The year 2009 marked the third rotation of JTF-E/TF-East and it continued to be one of the USAREUR commander's strategic priorities playing a key role in EUCOM's theater security cooperation program. Romania and Bulgaria are strong and important allies of the U.S. and have provided consistent support to U.S. overseas contingency operations. Training together hones and develops techniques, tactics, and procedures that assist tactical units in working together in combat. Building interoperability, professional and personal relationships are essential for the success of today and tomorrow's coalitions and TF-East was a unique tool to help accomplish that.

Planners continued to work the details to expand the success TF-East has had over the past three years. With the anticipated completion of the facility in Mihail Kogălniceanu, Romania in 2010 and the facility in Novo Selo Training Area, Bulgaria in 2012, even more opportunities for combined training will emerge allowing the already strong U.S.-RO and U.S.-BU relationships to grow even further.

In 2010 the programme changed its name to the 'Black Sea Area Support Team' (BS-AST). The mission of the Black Sea Area Support Team became to provide base operations support to U.S. Forces in the Black Sea theater of operations. This includes, but is not limited to, providing life support, logistics support, base camp operations, reception, staging, fiscal management and budgetary activities, and coordination of force protection of U.S. military and government civilians in the area of responsibility. Also in 2010, the Black Sea Rotational Force of the United States Marine Corps began its deployments in the Black Sea region. These deployments lasted until 2018.

==2010–present==
In January 2016, Major General William Gayler, the deputy commanding general U.S. Army Europe, visited MK Air Base and conducted a site assessment of capability, capacity and potential for expansion of the logistic hub. On 1 October 2016, the Headquarters, Black Sea Area Support Team was established to provide O6 level command authority over the mission. The same year, the Army Support Activity-Black Sea (ASA-Black Sea) was established as part of Installation Management Command with the mission of delivering base operations support, logistics, and administrative services. ASA-Black Sea assumed responsibility for the quality of life and infrastructure services from BS-AST.

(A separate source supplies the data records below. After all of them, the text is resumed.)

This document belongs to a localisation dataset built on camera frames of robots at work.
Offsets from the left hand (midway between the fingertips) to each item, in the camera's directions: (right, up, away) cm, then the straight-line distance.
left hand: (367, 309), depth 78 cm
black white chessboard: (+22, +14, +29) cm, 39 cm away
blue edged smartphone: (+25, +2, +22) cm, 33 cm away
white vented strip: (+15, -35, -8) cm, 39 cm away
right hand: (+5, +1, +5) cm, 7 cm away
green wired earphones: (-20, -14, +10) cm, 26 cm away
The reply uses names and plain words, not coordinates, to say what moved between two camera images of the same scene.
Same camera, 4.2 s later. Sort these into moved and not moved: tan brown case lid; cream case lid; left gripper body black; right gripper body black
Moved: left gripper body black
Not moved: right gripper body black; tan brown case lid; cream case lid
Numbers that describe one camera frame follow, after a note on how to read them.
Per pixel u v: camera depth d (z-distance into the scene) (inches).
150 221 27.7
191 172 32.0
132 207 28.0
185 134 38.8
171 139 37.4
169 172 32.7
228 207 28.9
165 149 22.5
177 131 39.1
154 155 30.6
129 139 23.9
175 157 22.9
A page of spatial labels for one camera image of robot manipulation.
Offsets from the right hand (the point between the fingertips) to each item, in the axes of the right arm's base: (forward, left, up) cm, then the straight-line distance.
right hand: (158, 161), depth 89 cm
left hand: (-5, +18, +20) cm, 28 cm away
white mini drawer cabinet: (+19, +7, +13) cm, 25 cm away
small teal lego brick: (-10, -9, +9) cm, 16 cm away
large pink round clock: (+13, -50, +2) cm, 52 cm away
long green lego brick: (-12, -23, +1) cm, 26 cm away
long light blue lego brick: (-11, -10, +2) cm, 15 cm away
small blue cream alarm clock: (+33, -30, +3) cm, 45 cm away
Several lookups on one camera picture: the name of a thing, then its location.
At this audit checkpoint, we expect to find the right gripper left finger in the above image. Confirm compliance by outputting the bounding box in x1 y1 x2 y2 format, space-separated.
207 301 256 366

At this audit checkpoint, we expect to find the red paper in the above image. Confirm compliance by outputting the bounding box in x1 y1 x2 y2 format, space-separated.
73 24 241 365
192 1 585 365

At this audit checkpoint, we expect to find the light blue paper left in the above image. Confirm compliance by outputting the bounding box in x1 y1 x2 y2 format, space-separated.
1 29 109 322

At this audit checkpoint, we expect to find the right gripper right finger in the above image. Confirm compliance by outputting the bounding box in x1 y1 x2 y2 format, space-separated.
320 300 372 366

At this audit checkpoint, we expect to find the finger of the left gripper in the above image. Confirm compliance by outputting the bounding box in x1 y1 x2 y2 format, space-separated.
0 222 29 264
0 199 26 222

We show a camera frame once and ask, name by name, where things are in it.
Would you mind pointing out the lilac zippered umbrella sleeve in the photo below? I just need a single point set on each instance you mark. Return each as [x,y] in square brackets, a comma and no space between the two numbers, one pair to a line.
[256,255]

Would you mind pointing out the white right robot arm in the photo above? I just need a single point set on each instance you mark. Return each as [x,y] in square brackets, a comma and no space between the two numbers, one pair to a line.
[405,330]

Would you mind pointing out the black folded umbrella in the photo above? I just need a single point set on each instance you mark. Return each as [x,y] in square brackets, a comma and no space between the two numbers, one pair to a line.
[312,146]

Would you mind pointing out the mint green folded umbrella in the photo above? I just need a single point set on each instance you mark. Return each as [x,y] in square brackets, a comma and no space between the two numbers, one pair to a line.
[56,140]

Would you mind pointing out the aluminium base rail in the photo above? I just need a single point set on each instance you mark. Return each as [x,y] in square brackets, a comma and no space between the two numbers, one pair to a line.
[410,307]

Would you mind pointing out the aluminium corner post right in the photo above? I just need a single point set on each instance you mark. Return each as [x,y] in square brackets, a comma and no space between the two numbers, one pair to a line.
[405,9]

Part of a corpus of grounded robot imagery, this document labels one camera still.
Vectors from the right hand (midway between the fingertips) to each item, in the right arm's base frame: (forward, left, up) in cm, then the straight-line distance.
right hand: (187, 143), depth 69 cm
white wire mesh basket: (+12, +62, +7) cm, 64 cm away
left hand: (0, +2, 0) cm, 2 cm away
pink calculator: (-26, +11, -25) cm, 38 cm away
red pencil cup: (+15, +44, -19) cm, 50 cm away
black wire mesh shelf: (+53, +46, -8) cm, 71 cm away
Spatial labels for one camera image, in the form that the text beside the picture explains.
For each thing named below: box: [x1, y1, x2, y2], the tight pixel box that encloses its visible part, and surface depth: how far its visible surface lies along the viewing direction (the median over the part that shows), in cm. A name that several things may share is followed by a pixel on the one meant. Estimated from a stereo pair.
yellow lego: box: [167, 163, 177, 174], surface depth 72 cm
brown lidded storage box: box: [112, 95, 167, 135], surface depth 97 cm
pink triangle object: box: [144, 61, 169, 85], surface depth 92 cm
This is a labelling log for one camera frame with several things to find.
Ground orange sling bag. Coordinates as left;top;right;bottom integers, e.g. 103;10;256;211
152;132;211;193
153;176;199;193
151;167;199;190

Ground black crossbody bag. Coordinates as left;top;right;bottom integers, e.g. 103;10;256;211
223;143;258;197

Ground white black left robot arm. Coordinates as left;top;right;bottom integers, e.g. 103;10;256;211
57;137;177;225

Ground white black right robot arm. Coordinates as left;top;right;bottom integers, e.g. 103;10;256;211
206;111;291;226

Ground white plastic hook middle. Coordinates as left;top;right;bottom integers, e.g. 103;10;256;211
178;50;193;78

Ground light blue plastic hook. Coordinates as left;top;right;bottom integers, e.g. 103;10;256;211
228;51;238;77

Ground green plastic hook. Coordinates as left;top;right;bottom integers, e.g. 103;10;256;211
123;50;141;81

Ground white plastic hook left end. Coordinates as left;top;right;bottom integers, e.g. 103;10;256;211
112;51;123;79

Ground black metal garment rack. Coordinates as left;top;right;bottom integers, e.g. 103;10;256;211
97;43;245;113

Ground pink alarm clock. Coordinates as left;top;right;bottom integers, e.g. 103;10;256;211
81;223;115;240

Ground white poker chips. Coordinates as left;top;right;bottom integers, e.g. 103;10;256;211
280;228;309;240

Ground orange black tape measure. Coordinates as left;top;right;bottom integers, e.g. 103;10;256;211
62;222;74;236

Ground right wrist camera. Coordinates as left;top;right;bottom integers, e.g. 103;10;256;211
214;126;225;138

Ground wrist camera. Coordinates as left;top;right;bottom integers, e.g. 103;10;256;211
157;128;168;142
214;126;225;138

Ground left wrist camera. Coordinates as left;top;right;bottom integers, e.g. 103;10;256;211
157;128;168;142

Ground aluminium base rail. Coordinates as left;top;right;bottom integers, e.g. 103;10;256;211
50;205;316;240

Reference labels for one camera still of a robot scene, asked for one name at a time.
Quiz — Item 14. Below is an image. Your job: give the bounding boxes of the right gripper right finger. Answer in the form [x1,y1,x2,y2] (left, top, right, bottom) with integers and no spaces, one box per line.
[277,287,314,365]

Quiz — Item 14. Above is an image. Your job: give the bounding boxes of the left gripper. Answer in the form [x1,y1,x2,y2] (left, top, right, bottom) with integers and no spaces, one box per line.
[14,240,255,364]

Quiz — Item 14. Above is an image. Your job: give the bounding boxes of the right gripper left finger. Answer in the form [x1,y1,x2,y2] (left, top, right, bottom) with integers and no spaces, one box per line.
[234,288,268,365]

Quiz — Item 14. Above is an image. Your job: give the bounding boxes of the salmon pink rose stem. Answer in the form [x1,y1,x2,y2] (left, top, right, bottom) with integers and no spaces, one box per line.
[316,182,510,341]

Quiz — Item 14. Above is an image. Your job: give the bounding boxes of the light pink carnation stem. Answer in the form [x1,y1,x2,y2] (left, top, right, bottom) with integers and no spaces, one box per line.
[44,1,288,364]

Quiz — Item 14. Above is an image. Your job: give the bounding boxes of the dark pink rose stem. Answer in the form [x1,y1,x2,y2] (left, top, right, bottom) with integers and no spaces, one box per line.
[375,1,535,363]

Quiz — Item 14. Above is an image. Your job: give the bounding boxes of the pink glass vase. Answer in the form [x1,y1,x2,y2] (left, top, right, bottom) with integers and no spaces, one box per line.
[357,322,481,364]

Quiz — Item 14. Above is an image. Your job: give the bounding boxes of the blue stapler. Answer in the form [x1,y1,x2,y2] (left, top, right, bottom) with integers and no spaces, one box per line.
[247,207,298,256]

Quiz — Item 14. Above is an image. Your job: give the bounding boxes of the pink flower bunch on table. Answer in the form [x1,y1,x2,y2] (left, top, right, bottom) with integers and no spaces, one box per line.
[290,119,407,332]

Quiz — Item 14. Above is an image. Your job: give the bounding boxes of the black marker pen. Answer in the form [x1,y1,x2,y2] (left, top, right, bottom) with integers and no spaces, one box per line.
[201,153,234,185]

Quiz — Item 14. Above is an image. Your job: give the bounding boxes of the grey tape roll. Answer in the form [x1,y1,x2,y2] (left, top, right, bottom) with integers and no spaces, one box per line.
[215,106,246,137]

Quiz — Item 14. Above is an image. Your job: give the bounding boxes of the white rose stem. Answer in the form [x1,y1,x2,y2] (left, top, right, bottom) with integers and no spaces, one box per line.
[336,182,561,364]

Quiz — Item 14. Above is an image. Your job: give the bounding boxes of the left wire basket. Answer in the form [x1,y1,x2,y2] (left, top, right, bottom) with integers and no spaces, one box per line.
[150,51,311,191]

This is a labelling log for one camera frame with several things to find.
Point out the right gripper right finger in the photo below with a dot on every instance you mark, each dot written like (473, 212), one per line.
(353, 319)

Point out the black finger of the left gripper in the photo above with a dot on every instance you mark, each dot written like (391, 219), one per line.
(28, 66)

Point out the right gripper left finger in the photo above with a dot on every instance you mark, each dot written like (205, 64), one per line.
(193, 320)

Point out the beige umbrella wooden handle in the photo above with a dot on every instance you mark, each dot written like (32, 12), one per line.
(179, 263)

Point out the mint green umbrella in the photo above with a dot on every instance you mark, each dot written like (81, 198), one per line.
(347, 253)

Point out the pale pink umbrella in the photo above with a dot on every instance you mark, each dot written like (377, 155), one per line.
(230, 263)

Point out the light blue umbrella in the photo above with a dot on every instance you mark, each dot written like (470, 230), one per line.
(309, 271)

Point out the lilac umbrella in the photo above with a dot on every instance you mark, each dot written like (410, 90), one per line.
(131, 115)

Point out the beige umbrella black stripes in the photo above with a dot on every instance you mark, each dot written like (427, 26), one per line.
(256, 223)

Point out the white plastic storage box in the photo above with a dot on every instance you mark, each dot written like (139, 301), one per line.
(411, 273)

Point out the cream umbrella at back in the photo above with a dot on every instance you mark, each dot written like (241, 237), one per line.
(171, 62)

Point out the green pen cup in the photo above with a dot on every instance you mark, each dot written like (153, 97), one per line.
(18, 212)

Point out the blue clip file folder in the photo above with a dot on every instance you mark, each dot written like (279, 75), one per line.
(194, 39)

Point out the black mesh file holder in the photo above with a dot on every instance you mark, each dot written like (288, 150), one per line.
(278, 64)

In September 2018, Colonel Wesley Murray assumed command over Black Sea Area Support Team, succeeding Colonel James McGlaughn. In 2019, the Area Support Group Black Sea (ASG-BS) began to oversee operations in Romania, Bulgaria and Greece. The operations in Greece involved the Army installations in Volos, Thessaloniki, and Alexandroupolis.

==Russian reaction==
The JTFE resulted in numerous declaration and policy changes from the Russian Federation:
- At the Munich Security Conference in 2007, Vladimir Putin made an unexpectedly confrontational speech denouncing "the so-called flexible frontline American bases".
- Thereafter Foreign Minister Sergei Lavrov suspended Russia's participation in the Conventional Forces in Europe Treaty, arguing that "U.S. bases in Romania and Bulgaria [...] only complicate arms control in Europe".
- In 2008 Russia increased its defense spending, multiplied airspace incursions by its bombers, and engaged in arms sales to countries opposed to US policies, such as Iran and Venezuela. The pinnacle of this defiant attitude was the Russia–Georgia war. Defending the Russian invasion, Dmitry Medvedev argued that NATO, unlike Russia, was "broadening the borders of military presence" by "creating new bases."